あんな小さな出来事まで覚えていて、こうしてプレゼントしてくれる。 これほど大きな愛情を持った人に愛されて、結婚までしてくれると言うのに、どうしてこんなに空しい気持ちになるのだろう。 「うわー。これ、悠子がくれた財布と同じシリーズのやつだ。自分で買おうと思ってたけど、買わなくてよかったよー。ありがとな。」 嬉しそうに、キーケースを何度も触る健介を見ていると、涙が出そうになった。 「健介、ほんとにありがとう。」 震えそうな声を、ぐっと抑えながら私は言った。 そして、心の中で、「ごめんね」と付け加える。

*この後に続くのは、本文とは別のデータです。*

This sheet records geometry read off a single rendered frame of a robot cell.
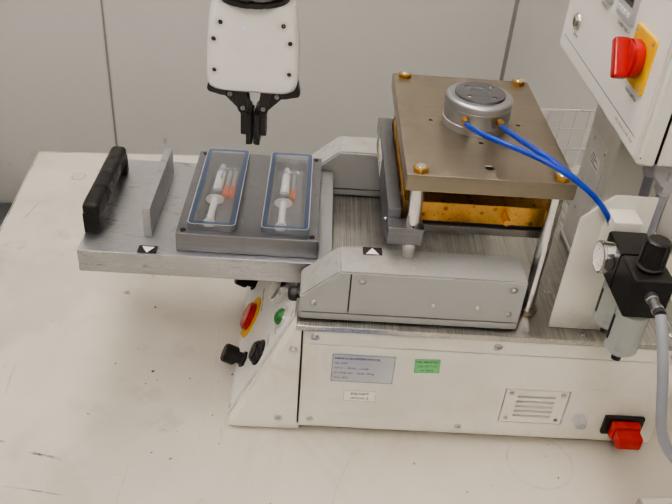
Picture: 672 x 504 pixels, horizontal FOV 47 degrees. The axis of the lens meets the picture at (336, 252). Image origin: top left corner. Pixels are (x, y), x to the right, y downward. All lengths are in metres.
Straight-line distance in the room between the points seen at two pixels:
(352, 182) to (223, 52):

いつから、私はこんな風になってしまったのだろう。 大きな愛情に包まれていても、心から笑えない。 石場と出会ったせいなのか。 私の心は、石場を求めているからなのか。
いや、違う。
石場も、石場と会うあの部屋も、全て私が作り上げた世界でしかない。 過去も未来も、日常の雑多な煩わしさも存在しない世界。 退屈な日常から飛び出したいと私が望んだとき、たまたま現れた石場という男を、その世界の住人に仕立てあげただけなのだ。 過去も未来も日常も、石場やあの部屋に存在しないわけじゃない。 私が知ろうとしなかっただけだ。知りたくなかっただけなのだ。 知ろうとしないから、感じないだけだったのかもしれない。 石場は、私が欲しがるものしか与えない男なのだから。
石場に会いたい。
今、私は強烈に彼を欲していた。 彼の元へと逃げたところで、私の出す答えは変わらない。この先に待っている生活だって、変わらない。 それでも、私は彼に会う。 ほんの少しの遠回りをするために、彼に抱かれることを望むのだ。
貰ったネックレスを健介に付けてもらいながら、私の心は既に石場の部屋へと向かっている。 石場の腕の中へ、飛んでいるのだ。